DATA TO EXAMINE below:

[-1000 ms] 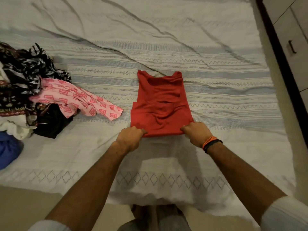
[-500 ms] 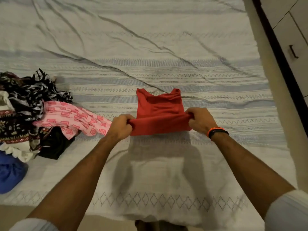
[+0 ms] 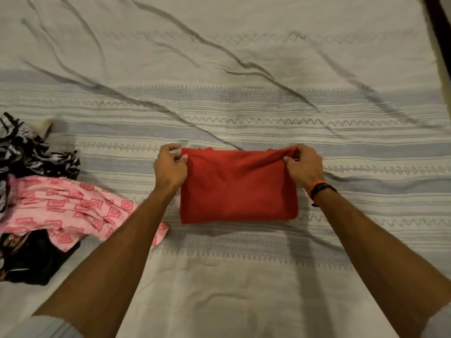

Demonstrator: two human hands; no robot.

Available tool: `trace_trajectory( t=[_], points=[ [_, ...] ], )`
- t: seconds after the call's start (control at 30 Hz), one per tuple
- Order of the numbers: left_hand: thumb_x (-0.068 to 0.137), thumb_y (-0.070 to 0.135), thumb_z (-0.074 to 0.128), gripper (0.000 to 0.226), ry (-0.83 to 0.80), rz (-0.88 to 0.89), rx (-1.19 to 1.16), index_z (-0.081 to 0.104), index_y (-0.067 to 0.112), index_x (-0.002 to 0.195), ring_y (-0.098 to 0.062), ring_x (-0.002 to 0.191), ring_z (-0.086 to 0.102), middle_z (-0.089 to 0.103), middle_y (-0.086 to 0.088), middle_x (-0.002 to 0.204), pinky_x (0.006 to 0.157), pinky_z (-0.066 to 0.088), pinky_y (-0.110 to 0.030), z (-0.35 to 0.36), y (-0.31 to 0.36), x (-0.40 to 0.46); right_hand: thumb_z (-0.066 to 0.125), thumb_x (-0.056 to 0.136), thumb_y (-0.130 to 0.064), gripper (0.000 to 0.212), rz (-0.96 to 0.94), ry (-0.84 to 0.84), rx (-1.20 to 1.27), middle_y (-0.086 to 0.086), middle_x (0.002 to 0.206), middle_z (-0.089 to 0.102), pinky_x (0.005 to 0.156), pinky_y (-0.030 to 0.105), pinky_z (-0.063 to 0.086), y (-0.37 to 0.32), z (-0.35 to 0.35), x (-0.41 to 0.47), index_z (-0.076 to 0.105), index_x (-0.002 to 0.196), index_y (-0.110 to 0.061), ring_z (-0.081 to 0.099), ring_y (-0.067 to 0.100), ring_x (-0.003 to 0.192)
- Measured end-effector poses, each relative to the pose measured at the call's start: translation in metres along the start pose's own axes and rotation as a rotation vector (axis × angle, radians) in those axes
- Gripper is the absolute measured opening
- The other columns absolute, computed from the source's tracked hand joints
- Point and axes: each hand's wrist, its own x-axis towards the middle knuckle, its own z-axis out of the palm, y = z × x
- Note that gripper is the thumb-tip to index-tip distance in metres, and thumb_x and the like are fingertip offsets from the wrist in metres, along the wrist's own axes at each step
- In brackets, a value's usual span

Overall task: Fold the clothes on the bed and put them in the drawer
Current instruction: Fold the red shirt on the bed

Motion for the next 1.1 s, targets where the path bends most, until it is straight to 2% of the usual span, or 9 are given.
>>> trace_trajectory(
  t=[0.07,0.13,0.17,0.23,0.3,0.37,0.47,0.7,1.1],
  points=[
    [0.096,0.009,0.059,0.035,0.086,0.031,0.082,0.051,0.01,0.13,-0.02,0.108,0.06,0.063,-0.011,0.125,0.092,0.044,-0.025,0.011,0.001,0.009,0.063,0.094,-0.017,0.031,-0.003,0.089,-0.022,0.01,0.119,0.064,0.089,0.027,0.043,0.001,0.009,0.005,0.057,0.123,-0.007,0.058,0.025,0.109],
    [0.095,0.009,0.057,0.037,0.233,0.202,0.243,0.05,0.008,0.131,-0.025,0.121,0.051,0.056,-0.012,0.131,0.101,0.037,-0.03,0.02,-0.001,0.004,0.06,0.095,-0.026,0.04,-0.171,0.223,-0.133,0.012,0.124,0.059,0.099,0.041,0.045,0.0,0.019,-0.004,0.051,0.129,-0.006,0.054,0.029,0.114],
    [0.095,0.011,0.057,0.036,0.266,0.316,0.265,0.052,0.007,0.13,-0.025,0.124,0.048,0.054,-0.011,0.133,0.104,0.034,-0.031,0.026,-0.004,-0.002,0.056,0.096,-0.029,0.04,-0.29,0.249,-0.151,0.012,0.124,0.058,0.099,0.046,0.045,0.0,0.027,-0.013,0.052,0.128,-0.005,0.053,0.028,0.114],
    [0.098,0.018,0.052,0.033,0.177,0.504,0.278,0.056,0.006,0.128,-0.023,0.127,0.047,0.054,-0.009,0.137,0.108,0.033,-0.033,0.043,-0.016,-0.02,0.049,0.098,-0.038,0.047,-0.465,0.128,-0.172,0.012,0.133,0.053,0.106,0.047,0.042,0.003,0.052,-0.035,0.05,0.134,-0.007,0.049,0.024,0.122],
    [0.1,0.031,0.047,0.045,-0.001,0.622,0.413,0.052,0.009,0.139,-0.025,0.141,0.036,0.043,-0.009,0.152,0.117,0.027,-0.041,0.058,-0.04,-0.038,0.046,0.097,-0.052,0.07,-0.567,-0.044,-0.316,0.013,0.158,0.03,0.121,0.044,0.022,0.017,0.075,-0.052,0.033,0.151,-0.009,0.027,0.024,0.146],
    [0.099,0.049,0.041,0.065,-0.142,0.651,0.586,0.033,0.015,0.153,-0.026,0.151,0.014,0.02,-0.006,0.163,0.123,0.014,-0.045,0.067,-0.066,-0.041,0.042,0.092,-0.067,0.09,-0.597,-0.111,-0.477,0.01,0.166,0.006,0.124,0.045,0.01,0.037,0.089,-0.053,0.014,0.158,-0.011,0.004,0.023,0.153],
    [0.094,0.061,0.039,0.079,-0.186,0.676,0.722,0.017,0.02,0.158,-0.026,0.153,0.0,0.005,-0.003,0.166,0.122,0.009,-0.052,0.069,-0.087,-0.032,0.044,0.084,-0.077,0.105,-0.582,-0.08,-0.585,0.011,0.166,0.003,0.122,0.051,0.012,0.05,0.094,-0.045,0.012,0.158,-0.009,0.002,0.025,0.153],
    [0.089,0.058,0.049,0.081,-0.14,0.698,0.74,0.026,0.017,0.155,-0.03,0.153,0.005,0.012,-0.007,0.165,0.119,0.013,-0.058,0.08,-0.097,-0.025,0.05,0.079,-0.077,0.109,-0.565,-0.012,-0.607,0.013,0.165,0.007,0.121,0.055,0.011,0.057,0.106,-0.039,0.018,0.156,-0.006,0.006,0.027,0.153],
    [0.089,0.058,0.05,0.08,-0.112,0.725,0.681,0.029,0.016,0.154,-0.031,0.152,0.009,0.016,-0.008,0.164,0.118,0.014,-0.059,0.081,-0.099,-0.023,0.051,0.079,-0.076,0.108,-0.583,-0.005,-0.57,0.013,0.165,0.01,0.121,0.055,0.011,0.058,0.107,-0.038,0.02,0.156,-0.007,0.008,0.026,0.153]
  ],
)
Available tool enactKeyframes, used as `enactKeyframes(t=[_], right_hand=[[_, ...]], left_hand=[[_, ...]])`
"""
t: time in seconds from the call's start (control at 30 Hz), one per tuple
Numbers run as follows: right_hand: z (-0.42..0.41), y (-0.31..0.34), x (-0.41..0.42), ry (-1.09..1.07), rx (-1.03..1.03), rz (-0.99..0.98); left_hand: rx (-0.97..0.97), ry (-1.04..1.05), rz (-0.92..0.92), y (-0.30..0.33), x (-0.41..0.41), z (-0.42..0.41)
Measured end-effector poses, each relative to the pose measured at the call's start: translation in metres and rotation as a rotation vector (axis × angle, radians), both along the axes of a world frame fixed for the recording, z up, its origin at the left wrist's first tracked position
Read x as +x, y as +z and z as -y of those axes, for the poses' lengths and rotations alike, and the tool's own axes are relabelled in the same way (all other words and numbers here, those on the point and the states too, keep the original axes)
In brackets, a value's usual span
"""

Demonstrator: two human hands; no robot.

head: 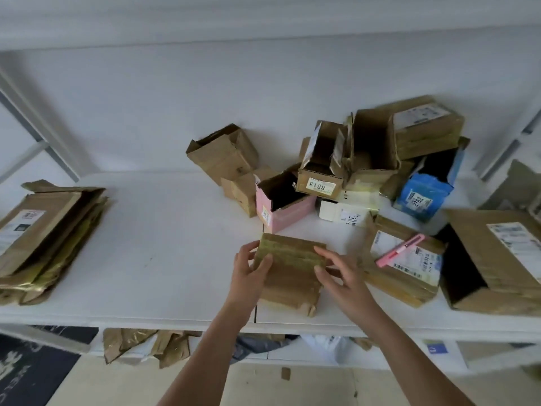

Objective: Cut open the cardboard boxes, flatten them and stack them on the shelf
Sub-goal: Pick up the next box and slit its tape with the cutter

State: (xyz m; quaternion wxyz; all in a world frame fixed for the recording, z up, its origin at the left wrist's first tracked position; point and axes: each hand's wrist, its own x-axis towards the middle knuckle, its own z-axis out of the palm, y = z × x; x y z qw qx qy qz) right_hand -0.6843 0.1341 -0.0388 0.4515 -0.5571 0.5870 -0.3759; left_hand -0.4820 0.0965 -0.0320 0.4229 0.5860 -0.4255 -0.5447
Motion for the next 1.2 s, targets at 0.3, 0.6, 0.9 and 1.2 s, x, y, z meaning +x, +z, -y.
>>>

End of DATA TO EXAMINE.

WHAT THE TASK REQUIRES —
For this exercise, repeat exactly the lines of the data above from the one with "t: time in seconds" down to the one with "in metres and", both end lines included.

WRITTEN ANSWER —
t: time in seconds from the call's start (control at 30 Hz), one per tuple
Numbers run as follows: right_hand: z (-0.42..0.41), y (-0.31..0.34), x (-0.41..0.42), ry (-1.09..1.07), rx (-1.03..1.03), rz (-0.99..0.98); left_hand: rx (-0.97..0.97), ry (-1.04..1.05), rz (-0.92..0.92), y (-0.30..0.33), x (-0.41..0.41), z (-0.42..0.41)
Measured end-effector poses, each relative to the pose measured at the call's start: translation in metres and rotation as a rotation vector (axis × angle, radians), both along the axes of a world frame fixed for the recording, z up, its origin at the left wrist's first tracked position

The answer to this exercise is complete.